Every entry that follows should be written out again exactly.

• **Records from a collection**
++++

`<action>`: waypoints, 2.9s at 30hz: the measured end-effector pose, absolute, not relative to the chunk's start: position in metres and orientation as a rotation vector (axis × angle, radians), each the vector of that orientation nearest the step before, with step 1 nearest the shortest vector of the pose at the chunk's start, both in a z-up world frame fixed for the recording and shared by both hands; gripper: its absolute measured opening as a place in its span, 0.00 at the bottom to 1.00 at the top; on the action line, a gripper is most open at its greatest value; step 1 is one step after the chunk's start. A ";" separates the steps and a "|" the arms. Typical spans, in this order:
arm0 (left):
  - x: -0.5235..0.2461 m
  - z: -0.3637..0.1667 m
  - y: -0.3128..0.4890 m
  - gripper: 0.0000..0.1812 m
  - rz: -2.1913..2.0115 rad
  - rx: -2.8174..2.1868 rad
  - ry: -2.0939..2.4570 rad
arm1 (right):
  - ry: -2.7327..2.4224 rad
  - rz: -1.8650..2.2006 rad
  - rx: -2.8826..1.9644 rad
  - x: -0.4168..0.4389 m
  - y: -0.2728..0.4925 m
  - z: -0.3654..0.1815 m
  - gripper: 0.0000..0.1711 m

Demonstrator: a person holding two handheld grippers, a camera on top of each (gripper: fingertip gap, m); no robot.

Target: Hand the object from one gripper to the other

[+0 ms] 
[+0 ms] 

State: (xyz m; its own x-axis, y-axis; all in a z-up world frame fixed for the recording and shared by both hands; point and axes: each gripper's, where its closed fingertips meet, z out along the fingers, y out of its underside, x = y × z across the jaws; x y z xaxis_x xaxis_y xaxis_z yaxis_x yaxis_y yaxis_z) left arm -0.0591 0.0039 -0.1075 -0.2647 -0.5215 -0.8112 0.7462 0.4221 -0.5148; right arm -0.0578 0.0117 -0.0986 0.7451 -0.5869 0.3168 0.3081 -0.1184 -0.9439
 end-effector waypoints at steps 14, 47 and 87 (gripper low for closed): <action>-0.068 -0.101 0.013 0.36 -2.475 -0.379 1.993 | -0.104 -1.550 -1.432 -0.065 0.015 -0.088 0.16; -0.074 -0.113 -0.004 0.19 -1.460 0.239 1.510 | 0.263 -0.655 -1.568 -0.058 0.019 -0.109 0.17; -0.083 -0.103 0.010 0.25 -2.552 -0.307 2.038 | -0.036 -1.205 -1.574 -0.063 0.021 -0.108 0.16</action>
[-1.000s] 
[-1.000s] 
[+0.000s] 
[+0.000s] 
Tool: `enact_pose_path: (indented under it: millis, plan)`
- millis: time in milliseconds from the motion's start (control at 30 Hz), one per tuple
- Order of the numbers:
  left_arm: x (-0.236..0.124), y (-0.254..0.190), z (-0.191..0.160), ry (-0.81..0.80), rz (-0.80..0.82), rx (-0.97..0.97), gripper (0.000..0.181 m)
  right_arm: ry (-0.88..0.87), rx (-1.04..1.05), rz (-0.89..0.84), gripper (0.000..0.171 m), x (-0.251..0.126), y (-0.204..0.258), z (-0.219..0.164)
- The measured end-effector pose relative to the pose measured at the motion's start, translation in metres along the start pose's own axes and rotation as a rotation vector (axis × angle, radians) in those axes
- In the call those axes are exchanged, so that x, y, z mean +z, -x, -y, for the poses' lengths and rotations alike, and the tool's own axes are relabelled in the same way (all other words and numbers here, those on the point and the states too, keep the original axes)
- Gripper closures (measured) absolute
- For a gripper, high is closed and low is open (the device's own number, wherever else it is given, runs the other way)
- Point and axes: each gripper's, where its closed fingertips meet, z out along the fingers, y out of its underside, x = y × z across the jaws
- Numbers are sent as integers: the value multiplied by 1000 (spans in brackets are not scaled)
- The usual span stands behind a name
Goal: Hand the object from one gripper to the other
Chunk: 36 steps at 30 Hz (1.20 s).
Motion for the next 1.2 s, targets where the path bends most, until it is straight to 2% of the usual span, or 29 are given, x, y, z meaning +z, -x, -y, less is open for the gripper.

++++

• **Worked solution**
`<action>`: waypoints, 2.9s at 30hz: the measured end-effector pose, absolute, not relative to the chunk's start: position in metres and orientation as a rotation vector (axis × angle, radians), each the vector of that orientation nearest the step before, with step 1 nearest the shortest vector of the pose at the chunk's start, both in a z-up world frame fixed for the recording and shared by both hands; gripper: its absolute measured opening as a place in its span, 0.00 at the bottom to 1.00 at the top; on the action line, a gripper is most open at its greatest value; step 1 is one step after the chunk's start. A ";" separates the steps and a "|" the arms. Typical spans, in this order:
arm0 (left):
  - x: -0.5235..0.2461 m
  - z: -0.3637..0.1667 m
  - y: -0.3128..0.4890 m
  - gripper: 0.0000..0.1812 m
  - rz: -2.1913..2.0115 rad
  - rx: -2.8174..2.1868 rad
  - ry: -2.0939..2.4570 rad
arm1 (right):
  - ry: -2.7327..2.4224 rad
  - rz: -1.8650..2.2006 rad
  - rx: -2.8826..1.9644 rad
  - x: -0.4168..0.4389 m
  - y: -0.2728..0.4925 m
  - z: -0.3654..0.1815 m
  - gripper: 0.0000..0.1711 m

Demonstrator: a person holding two handheld grippers, a camera on top of each (gripper: fingertip gap, m); no robot.

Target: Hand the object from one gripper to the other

[+0 ms] 
[+0 ms] 

State: (xyz m; its own x-axis, y-axis; all in a z-up world frame fixed for the recording and shared by both hands; point and axes: each gripper's, where its closed fingertips meet, z out along the fingers, y out of its underside, x = y × z across the jaws; x y z xaxis_x xaxis_y xaxis_z yaxis_x yaxis_y yaxis_z) left arm -0.0591 0.0039 -0.1075 -0.2647 -0.5215 -0.8112 0.7462 0.4221 -0.5148; right arm -0.0578 0.0117 -0.0986 0.7451 -0.5869 0.3168 0.3081 -0.1184 -0.9439
 end-effector waypoints at steps 14, 47 and 87 (gripper low for closed): <action>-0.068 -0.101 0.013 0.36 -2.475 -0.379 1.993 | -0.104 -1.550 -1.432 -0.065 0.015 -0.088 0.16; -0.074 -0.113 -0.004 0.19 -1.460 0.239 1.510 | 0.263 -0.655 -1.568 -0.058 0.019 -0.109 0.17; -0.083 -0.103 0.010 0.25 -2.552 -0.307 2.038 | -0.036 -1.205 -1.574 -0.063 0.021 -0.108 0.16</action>
[-1.000s] 
[-1.000s] 
[+0.000s] 
[+0.000s] 
Tool: `enact_pose_path: (indented under it: millis, plan)`
- millis: time in milliseconds from the motion's start (control at 30 Hz), one per tuple
- Order of the numbers:
  left_arm: x (-0.236..0.124), y (-0.254..0.190), z (-0.191..0.160), ry (-0.81..0.80), rz (-0.80..0.82), rx (-0.97..0.97), gripper (0.000..0.181 m)
  right_arm: ry (-0.88..0.87), rx (-1.04..1.05), rz (-0.89..0.84), gripper (0.000..0.171 m), x (-0.251..0.126), y (-0.204..0.258), z (-0.219..0.164)
- The measured end-effector pose relative to the pose measured at the motion's start, translation in metres along the start pose's own axes and rotation as a rotation vector (axis × angle, radians) in those axes
- In the call those axes are exchanged, so that x, y, z mean +z, -x, -y, for the poses' lengths and rotations alike, and the tool's own axes are relabelled in the same way (all other words and numbers here, those on the point and the states too, keep the original axes)
- Gripper closures (measured) absolute
- For a gripper, high is closed and low is open (the device's own number, wherever else it is given, runs the other way)
- Point and axes: each gripper's, where its closed fingertips meet, z out along the fingers, y out of its underside, x = y × z across the jaws
- Numbers are sent as integers: the value multiplied by 1000 (spans in brackets are not scaled)
- The usual span stands behind a name
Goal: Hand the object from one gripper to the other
Chunk: 36 steps at 30 Hz (1.20 s).
Motion for the next 1.2 s, targets where the path bends most, until it is straight to 2% of the usual span, or 29 are given, x, y, z meaning +z, -x, -y, less is open for the gripper.

Nothing more belongs to this answer.